Court of Appeals of Ohio, Eighth District, Cuyahoga

July 17, 2018

STATE OF OHIO PLAINTIFF-APPELLEE
v.
MARVIN F. JOHNSON, SR. DEFENDANT-APPELLANT

          Cuyahoga County Court of Common Pleas Case No. CR-15-594187-B Application for Reopening Motion No. 517426

          FOR APPELLANT Marvin F. Johnson, Sr., pro se

          ATTORNEYS FOR APPELLEE Michael C. O'Malley Cuyahoga County Prosecutor By: Frank Romeo Zeleznikar Assistant County Prosecutor

          JOURNAL ENTRY AND OPINION

          ANITA LASTER MAYS, JUDGE.

         {¶1} On May 9, 2018, Marvin F. Johnson Sr. ("Johnson") filed an "Application for Reopening Appeal App. R. 26(B)" in State v. Johnson, 8th Dist. Cuyahoga No. 105560, 2018-Ohio-178. In this application and supporting affidavit, Johnson claims that his appellate counsel was ineffective for not arguing the following: (1) that Johnson's plea of no contest was not entered knowingly, intelligently, and voluntarily, and (2) that Johnson's sentence was based upon vindictiveness. On May 15, 2018, the state filed the "State's Response to Appellant's Application to Reopen Appeal." In that response, the state contends that Johnson's application is untimely under App.R. 26(B) and that Johnson has not shown good cause for a delay in filing. On May 21, 2018, Johnson filed a reply arguing that the original application was timely as from the date of the denial of Johnson's motion for en banc reconsideration of 8th Dist. Cuyahoga No. 105560. For the following reasons, this court denies the application to reopen as untimely.

         {¶2} Johnson's application is untimely, and there is no showing of good cause for the delay. App.R. 26(B)(1) and (2)(b) require applications claiming ineffective assistance of appellate counsel to be filed within 90 days from the journalization of the decision unless the applicant shows good cause for filing at a later time. Untimeliness alone is sufficient to dismiss the application. State v. Wynn, 8th Dist. Cuyahoga No. 93057, 2010-Ohio-5469. This court decided Johnson's case and journalized the decision on January 18, 2018. Thus, Johnson's May 9, 2018 application is untimely on its face.

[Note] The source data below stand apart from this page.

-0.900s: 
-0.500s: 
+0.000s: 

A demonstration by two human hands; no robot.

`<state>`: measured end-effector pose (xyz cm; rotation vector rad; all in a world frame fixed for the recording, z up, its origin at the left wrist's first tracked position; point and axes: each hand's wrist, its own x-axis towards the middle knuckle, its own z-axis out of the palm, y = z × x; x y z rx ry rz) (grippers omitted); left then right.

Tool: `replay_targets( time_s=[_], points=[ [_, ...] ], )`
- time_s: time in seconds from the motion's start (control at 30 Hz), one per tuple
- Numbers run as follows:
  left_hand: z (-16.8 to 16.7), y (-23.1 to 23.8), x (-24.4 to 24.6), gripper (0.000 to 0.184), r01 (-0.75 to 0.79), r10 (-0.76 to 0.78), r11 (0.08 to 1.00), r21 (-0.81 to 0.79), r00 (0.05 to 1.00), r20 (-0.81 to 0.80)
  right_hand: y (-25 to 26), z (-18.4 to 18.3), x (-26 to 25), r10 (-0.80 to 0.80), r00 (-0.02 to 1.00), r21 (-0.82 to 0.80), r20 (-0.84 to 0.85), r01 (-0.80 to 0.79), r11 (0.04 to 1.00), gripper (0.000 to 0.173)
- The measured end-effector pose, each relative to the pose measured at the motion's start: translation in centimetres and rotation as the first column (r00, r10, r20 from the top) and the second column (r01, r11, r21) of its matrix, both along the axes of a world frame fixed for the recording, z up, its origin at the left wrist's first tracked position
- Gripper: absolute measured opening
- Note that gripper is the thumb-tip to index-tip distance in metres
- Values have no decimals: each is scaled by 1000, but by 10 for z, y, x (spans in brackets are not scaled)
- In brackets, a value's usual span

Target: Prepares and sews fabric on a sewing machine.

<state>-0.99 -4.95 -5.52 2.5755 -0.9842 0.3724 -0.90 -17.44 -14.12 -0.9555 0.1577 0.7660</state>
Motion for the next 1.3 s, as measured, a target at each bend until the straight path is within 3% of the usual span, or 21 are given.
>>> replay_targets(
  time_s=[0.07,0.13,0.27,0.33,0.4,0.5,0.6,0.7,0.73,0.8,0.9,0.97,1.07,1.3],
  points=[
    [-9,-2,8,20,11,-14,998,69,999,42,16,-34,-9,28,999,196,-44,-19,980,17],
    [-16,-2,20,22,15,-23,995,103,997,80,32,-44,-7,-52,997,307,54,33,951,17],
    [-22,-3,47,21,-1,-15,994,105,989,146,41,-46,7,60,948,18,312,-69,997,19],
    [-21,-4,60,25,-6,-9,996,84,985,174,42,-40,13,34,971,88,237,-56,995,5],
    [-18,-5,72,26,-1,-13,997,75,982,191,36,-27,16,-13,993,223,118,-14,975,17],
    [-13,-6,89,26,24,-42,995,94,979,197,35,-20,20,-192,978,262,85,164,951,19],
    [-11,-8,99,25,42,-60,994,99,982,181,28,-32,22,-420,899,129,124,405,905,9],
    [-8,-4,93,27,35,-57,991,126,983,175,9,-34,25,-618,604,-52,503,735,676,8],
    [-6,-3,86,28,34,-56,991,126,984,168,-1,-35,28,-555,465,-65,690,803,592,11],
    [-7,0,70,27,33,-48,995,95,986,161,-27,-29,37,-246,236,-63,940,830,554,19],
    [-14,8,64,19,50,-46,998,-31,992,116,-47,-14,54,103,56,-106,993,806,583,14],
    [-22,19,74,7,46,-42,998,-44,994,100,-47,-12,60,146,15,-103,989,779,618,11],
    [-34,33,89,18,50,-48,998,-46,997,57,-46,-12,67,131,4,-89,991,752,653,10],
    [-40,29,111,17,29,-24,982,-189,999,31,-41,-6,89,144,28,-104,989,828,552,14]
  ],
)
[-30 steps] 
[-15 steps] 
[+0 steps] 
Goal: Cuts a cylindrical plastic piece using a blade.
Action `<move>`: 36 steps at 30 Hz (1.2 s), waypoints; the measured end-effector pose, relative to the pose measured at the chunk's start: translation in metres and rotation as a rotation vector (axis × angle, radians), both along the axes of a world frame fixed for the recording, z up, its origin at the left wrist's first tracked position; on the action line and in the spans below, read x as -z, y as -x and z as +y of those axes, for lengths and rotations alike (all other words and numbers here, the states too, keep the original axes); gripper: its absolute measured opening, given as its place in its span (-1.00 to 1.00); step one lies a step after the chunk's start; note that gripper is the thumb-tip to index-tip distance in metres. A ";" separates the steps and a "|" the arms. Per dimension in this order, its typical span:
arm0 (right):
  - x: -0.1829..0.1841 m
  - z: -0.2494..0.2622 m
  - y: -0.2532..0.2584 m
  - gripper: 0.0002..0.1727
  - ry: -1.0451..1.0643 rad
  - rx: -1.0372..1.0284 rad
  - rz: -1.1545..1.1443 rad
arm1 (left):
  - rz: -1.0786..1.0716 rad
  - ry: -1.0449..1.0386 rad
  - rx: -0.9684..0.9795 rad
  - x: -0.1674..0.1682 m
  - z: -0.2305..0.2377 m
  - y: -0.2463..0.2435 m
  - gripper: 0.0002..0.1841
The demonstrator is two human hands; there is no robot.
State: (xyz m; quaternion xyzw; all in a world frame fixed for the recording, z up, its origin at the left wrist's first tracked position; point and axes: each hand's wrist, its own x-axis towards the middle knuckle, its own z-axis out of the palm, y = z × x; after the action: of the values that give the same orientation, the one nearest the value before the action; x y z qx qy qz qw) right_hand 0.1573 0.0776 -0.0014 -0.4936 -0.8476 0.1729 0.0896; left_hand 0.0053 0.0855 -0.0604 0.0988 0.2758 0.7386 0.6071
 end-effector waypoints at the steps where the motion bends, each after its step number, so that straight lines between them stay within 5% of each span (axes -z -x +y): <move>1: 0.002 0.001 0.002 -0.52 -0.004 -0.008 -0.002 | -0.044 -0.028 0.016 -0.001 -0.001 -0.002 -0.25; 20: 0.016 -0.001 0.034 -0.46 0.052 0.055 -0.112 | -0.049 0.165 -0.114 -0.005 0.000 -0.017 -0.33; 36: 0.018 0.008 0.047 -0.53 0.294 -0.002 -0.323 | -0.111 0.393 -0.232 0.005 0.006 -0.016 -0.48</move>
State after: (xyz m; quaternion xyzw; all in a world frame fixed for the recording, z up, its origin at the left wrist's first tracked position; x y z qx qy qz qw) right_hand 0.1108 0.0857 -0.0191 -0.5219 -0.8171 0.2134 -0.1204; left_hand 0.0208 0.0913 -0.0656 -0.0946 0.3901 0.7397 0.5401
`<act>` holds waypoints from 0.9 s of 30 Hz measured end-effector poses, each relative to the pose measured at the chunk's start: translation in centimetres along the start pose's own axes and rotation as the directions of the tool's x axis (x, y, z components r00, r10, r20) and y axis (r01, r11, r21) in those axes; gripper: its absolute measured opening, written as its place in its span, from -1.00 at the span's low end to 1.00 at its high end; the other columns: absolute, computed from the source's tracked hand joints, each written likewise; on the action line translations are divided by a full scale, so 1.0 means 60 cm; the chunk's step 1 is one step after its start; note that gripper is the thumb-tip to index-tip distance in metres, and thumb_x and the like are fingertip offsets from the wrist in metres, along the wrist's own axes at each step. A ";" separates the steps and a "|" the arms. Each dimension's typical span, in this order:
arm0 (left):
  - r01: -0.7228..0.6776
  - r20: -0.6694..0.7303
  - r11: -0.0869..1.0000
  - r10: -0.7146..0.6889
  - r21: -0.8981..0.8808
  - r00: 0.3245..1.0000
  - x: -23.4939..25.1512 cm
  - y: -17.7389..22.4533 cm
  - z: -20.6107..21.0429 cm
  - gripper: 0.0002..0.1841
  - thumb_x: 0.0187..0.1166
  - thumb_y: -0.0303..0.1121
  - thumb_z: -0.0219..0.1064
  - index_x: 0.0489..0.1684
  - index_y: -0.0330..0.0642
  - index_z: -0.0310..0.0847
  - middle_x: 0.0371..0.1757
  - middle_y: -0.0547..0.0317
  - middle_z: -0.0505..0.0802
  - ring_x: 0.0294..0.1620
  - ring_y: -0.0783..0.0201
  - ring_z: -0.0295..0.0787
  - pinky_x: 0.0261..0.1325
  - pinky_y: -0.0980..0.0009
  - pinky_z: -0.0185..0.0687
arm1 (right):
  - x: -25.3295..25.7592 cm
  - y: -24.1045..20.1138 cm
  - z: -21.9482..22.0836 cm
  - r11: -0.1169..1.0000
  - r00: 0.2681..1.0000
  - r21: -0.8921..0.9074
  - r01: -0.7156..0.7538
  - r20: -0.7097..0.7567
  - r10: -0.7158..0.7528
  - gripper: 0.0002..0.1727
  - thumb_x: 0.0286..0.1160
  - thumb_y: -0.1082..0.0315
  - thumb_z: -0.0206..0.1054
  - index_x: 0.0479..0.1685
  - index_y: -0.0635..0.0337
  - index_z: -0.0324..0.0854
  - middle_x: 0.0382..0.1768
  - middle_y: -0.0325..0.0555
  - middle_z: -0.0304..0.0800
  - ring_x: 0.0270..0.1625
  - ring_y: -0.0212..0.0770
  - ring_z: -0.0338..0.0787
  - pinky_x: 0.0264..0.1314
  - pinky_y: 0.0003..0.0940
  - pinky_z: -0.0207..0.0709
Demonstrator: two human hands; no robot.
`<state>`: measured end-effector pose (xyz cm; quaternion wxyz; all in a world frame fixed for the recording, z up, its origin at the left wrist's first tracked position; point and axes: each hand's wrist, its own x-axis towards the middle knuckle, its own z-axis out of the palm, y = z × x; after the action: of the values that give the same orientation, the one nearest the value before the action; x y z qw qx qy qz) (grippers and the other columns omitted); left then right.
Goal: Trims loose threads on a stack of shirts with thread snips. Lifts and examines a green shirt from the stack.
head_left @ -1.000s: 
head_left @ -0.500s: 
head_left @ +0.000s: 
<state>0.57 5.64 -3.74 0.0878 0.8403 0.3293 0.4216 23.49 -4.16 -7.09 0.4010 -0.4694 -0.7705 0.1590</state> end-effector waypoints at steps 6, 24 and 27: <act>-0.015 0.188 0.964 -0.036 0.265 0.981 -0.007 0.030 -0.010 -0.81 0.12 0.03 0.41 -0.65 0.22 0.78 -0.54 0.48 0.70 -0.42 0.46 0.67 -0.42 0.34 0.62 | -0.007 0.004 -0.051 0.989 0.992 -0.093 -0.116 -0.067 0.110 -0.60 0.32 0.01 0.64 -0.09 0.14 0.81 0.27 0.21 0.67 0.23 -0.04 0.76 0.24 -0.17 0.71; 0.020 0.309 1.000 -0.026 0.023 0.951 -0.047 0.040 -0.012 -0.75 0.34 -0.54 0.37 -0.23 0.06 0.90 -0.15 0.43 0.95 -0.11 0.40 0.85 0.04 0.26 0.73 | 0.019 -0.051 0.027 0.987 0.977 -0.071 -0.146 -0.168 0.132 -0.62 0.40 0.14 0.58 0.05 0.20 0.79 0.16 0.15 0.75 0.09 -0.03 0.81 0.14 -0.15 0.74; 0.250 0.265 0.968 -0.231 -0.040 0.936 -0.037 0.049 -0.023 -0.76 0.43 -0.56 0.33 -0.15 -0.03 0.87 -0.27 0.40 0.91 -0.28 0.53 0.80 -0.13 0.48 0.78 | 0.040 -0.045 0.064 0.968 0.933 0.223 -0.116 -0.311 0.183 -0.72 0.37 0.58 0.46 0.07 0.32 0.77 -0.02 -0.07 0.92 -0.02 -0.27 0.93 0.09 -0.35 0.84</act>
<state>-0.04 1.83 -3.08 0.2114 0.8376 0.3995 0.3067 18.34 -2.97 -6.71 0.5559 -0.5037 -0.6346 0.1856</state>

         {¶3} Johnson does not claim that there is just cause for a delay. Johnson's claim is simply that an intervening motion tolls the time for filing an application to reopen. But motions do not toll the time in which to file. In State v. Allen, 8th Dist. Cuyahoga No. 92482, 2010-Ohio-9, reopening disallowed, 2011-Ohio-588, Allen endeavored to toll the time for filing by submitting a "Notice of intent to file App.R. 26(B)." This court rejected Allen's attempt because the rules do not allow such a "notice" and the Supreme Court of Ohio has insisted on strictly enforcing the 90-day deadline. Further, when this court disallowed reopening the application in State v. Jarrett, 8th Dist. Cuyahoga No. 98759, 2014-Ohio-488, the court again found that moving to toll the time in which to apply does not change the timeline for App.R. 26. Even appeals to higher courts do not toll the time to file under App.R. 26. State v. Keith, 119 Ohio St.3d 161, 2008-Ohio-3866, 892 N.E.2d 912.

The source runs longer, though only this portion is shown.